En otra ocasión, y siempre con el fin de fanfarronear entre los mortales, robó el néctar y la ambrosía que se servían en la mesa de los dioses y que eran de su uso exclusivo. El néctar y la ambrosía eran la bebida y la comida de los dioses, prohibidos para los mortales. Las indisciplinas de Tántalo continuaban y siempre su padre se lo perdonaba.
El tercer hecho indebido fue cuando Tántalo raptó a Ganímedes, que era un joven príncipe que tiempo antes había sido raptado por su padre Zeus para convertirlo primero en su amante y después en el copero, es decir, el mesero que le llenaba las copas a los dioses en el Olimpo durante sus comidas o reuniones. Esta tercera vez su padre también se lo perdonó.

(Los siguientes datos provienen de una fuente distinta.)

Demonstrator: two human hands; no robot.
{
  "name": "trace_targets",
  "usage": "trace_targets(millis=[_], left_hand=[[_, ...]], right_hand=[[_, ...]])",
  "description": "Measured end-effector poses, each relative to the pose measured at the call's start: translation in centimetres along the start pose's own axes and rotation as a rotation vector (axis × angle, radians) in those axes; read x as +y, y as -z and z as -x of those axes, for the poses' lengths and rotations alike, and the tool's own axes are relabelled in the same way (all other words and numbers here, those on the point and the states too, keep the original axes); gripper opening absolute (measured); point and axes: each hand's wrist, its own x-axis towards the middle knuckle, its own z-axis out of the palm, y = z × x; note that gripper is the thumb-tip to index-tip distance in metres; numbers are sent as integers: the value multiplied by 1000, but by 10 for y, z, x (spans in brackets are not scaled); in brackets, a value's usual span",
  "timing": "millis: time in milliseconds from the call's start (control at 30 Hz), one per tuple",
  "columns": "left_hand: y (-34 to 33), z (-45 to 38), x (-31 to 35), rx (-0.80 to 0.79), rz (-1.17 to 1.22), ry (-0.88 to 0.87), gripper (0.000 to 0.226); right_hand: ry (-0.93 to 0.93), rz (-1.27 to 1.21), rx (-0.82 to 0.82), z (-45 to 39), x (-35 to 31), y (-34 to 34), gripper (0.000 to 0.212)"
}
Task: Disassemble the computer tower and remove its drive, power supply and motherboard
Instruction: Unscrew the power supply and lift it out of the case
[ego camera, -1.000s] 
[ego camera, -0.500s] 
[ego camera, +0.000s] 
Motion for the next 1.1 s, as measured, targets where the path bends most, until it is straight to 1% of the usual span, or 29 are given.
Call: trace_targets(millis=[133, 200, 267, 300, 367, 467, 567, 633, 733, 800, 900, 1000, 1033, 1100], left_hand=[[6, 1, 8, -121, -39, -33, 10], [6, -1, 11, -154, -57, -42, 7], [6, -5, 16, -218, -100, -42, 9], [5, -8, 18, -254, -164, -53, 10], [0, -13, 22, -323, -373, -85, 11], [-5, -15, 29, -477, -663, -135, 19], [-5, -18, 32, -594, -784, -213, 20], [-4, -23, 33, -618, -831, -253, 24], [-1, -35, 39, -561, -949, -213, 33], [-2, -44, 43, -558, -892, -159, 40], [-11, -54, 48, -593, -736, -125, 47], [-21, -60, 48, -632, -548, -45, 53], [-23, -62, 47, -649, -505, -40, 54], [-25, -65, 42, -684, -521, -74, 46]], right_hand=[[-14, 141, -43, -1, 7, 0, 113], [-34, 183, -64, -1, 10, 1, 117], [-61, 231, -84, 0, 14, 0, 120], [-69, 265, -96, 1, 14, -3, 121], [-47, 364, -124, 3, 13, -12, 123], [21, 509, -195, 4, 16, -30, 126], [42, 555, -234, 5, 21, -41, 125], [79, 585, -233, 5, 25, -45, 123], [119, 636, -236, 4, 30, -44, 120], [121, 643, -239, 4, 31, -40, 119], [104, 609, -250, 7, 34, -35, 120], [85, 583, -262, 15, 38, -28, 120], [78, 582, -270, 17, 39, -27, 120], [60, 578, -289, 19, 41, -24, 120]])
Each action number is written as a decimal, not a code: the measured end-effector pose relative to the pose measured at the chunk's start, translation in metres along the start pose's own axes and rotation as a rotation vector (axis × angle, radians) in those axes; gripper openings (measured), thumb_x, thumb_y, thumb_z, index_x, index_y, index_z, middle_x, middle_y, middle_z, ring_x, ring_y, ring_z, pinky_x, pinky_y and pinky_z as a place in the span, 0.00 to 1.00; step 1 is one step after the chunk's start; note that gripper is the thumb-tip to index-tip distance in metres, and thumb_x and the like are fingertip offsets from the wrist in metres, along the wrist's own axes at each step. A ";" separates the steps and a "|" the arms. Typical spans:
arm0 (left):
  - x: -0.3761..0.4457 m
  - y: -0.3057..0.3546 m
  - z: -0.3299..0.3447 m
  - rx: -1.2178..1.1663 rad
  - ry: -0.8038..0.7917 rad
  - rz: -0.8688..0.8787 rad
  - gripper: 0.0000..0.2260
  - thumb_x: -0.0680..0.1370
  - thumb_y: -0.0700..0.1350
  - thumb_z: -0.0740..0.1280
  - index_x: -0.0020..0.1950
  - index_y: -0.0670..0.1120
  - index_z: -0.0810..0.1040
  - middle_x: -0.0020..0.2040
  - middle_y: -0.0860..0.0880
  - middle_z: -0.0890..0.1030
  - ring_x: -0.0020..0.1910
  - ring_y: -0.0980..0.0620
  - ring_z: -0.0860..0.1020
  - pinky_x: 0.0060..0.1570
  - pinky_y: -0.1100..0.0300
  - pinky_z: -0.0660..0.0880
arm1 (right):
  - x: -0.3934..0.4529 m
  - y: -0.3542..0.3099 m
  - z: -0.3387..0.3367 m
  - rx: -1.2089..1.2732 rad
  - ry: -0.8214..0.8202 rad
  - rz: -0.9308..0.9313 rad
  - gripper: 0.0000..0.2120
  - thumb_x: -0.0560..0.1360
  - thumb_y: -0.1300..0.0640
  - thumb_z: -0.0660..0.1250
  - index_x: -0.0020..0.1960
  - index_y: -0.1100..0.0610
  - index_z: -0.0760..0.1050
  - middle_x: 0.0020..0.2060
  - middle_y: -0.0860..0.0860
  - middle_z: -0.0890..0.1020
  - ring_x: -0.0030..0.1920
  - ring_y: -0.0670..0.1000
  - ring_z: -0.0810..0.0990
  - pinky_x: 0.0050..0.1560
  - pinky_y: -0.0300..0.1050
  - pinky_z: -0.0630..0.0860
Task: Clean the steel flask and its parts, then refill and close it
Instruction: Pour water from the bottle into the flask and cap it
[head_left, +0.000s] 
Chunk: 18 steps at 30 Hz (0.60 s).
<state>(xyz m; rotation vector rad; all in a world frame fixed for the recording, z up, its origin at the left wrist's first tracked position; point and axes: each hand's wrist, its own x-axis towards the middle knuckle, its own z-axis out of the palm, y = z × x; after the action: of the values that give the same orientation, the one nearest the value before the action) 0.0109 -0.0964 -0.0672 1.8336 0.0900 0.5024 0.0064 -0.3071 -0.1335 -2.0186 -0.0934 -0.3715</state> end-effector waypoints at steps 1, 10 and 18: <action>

La cuarta falta tuvo como lugar de sus fechorías la isla de Creta. En la misma había un gran templo dedicado a Zeus. Dentro de este templo había un autómata de oro que representaba a un perro. La misión de este perro era cuidar la cabra que había alimentado a Zeus cuando era niño. Pues bien, un cómplice de Tántalo se robó el perro, que les recuerdo era de oro, y se lo dio a guardar a Tántalo. No en balde Zeus era el dios entre los dioses y sabía todo lo que ocurría en la tierra. Zeus estaba al tanto de que su hijo había sido el que había escondido el famoso perro de oro. Mandó a Hermes para los griegos o Mercurio para los romanos a cuestionar a su hijo y Tántalo mintió descaradamente diciendo que él nunca había visto a ese perro. Esta cuarta acción de Tántalo también fue perdonada.
Ya lo último que hizo Tántalo, en el colmo de su desfachatez, pues se creía igual a los dioses, fue invitarlos a su palacio a comer y allí les ofreció dentro de los platos que presentó a sus invitados, pedazos del cuerpo de su hijo Pélope, al que había asesinado con este fin, como una ofrenda. Los dioses invitados de inmediato se dieron cuenta de que les habían servido carne humana. Solo Démeter, diosa de la tierra y los campos, ofuscada y triste que estaba por la pérdida de su hija Perséfone, no se dio cuenta y comió el hombro derecho del hijo de Tántalo. Ahí ya Zeus consideró que su hijo había ido demasiado lejos en sus indisciplinas. También entre los antiguos griegos comer carne humana era algo que estaba estrictamente prohibido.
Lo primero que hizo el dios de dioses fue enviar a su hijo a lo más profundo de los infiernos, al Tártaro, río al que, si se tira un yunque desde la tierra, demora 9 días en su caída para llegar allá, al lugar donde se envían a los más horrendos criminales, a pagar sus culpas después de su muerte. A partir de ese momento, Tántalo sufrió un cruel suplicio. Tenía que estar de pie dentro de un río de aguas límpidas y frescas. Cuando Tántalo quería beber de esa agua para saciar su sed, las aguas del río cambiaba su curso alejándose y nunca lograba beber ni un sorbo. Lo mismo ocurría con la comida. Cada vez que quería tomar uno de los maravillosos frutos que estaban encima de su cabeza, colgando de árboles de las orillas del río, al extender su brazo un golpe de viento lo alejaba, sin poderse nunca llevar un bocado a la boca.
En cuanto al pobre joven Pérsepo, el joven fue devuelto a la vida y, para reemplazar el hombro que ya Démeter había comido, se le puso uno de marfil.
Fue de esta forma que fue castigado Tántalo después de haber abusado tanto de la bondad de su padre, el dios Zeus. Todavía en estos momentos en que usted está leyendo este escrito, aún Tántalo está allá abajo, en el Tártaro, sufriendo de sed y hambre eternos.